* Task details: Each line from the start of the data below through the one containing "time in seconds" must be reproduced exactly.

-- Opening Marker --

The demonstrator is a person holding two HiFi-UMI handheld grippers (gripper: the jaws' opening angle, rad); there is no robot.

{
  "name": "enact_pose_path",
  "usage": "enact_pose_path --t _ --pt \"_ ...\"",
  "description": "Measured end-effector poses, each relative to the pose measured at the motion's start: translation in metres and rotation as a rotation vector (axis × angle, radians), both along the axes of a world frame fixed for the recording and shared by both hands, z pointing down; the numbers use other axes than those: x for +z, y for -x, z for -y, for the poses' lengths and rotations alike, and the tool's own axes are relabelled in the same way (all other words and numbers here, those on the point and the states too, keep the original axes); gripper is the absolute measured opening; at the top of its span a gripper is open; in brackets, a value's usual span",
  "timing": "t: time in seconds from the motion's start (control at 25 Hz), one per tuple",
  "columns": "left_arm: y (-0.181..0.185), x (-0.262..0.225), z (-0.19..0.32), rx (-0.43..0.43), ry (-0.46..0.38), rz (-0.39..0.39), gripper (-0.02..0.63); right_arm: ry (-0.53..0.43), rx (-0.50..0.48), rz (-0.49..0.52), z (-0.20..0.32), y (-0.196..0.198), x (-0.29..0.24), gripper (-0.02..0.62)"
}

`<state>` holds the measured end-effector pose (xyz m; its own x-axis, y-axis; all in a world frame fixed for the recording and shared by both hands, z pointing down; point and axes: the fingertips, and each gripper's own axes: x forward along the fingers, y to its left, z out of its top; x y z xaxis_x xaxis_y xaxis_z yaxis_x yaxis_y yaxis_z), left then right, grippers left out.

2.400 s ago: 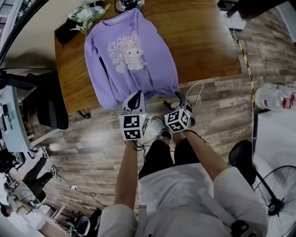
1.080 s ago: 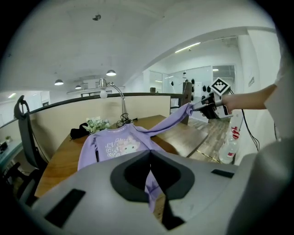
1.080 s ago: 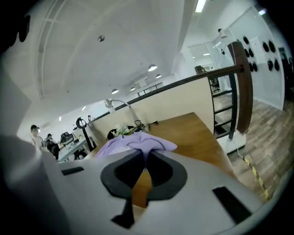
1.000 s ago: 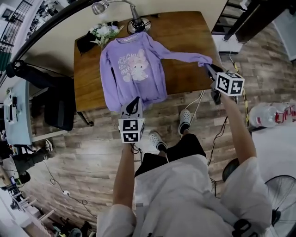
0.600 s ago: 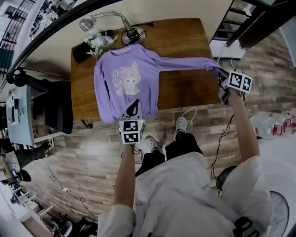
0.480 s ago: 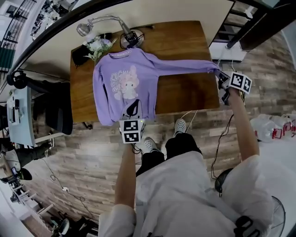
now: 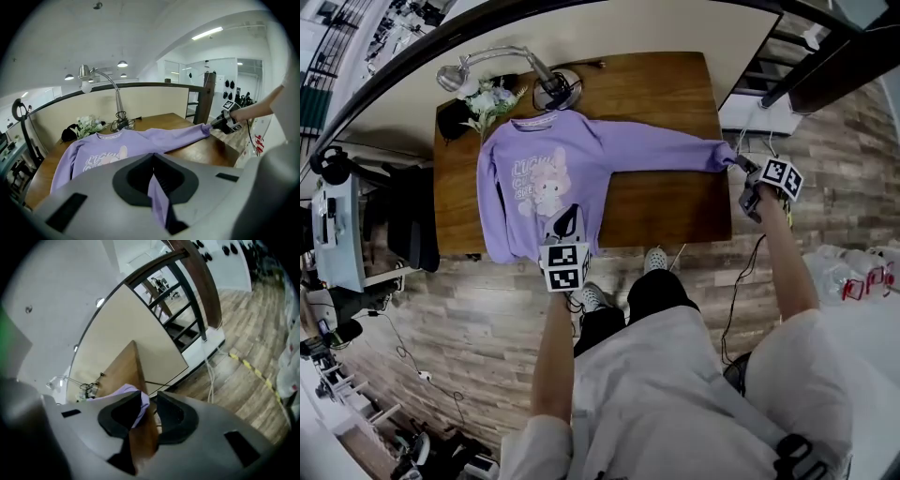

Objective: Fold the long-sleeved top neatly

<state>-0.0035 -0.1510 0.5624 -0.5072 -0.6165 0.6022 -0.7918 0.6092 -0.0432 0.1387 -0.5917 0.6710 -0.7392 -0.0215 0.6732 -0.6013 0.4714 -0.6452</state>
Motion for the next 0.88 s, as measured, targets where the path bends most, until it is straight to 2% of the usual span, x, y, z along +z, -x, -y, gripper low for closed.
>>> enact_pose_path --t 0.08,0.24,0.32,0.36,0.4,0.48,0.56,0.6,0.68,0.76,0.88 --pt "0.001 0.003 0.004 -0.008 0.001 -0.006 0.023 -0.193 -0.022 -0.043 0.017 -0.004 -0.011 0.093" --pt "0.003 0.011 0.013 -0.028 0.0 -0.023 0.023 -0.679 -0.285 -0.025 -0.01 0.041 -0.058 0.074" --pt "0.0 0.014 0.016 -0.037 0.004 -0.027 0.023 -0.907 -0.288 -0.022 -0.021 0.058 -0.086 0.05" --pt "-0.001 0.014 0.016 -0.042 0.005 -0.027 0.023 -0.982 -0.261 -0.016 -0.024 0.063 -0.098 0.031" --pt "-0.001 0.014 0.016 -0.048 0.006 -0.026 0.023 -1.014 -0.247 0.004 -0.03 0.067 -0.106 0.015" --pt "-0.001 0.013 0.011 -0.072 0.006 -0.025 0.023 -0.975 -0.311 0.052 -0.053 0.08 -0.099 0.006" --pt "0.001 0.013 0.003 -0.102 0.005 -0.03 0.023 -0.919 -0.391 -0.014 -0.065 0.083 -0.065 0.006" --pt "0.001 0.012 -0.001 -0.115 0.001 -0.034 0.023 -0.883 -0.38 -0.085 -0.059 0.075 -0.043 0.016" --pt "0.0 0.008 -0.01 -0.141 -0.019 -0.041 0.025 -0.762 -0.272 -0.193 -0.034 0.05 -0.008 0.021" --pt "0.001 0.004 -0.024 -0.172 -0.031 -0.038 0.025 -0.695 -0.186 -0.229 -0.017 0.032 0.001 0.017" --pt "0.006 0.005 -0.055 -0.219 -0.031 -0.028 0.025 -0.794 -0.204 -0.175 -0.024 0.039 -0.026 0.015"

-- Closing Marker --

* Answer to this exercise:
The demonstrator is a person holding two HiFi-UMI handheld grippers (gripper: the jaws' opening angle, rad); there is no robot.

{
  "name": "enact_pose_path",
  "usage": "enact_pose_path --t _ --pt \"_ ...\"",
  "description": "Measured end-effector poses, each relative to the pose measured at the motion's start: translation in metres and rotation as a rotation vector (axis × angle, radians), both along the axes of a world frame fixed for the recording and shared by both hands, z pointing down; the numbers use other axes than those: x for +z, y for -x, z for -y, for the poses' lengths and rotations alike, and the tool's own axes are relabelled in the same way (all other words and numbers here, those on the point and the states too, keep the original axes); gripper is the absolute measured opening; at the top of its span a gripper is open; in brackets, a value's usual span",
  "timing": "t: time in seconds from the motion's start (control at 25 Hz), one per tuple",

No more is needed to finish this exercise.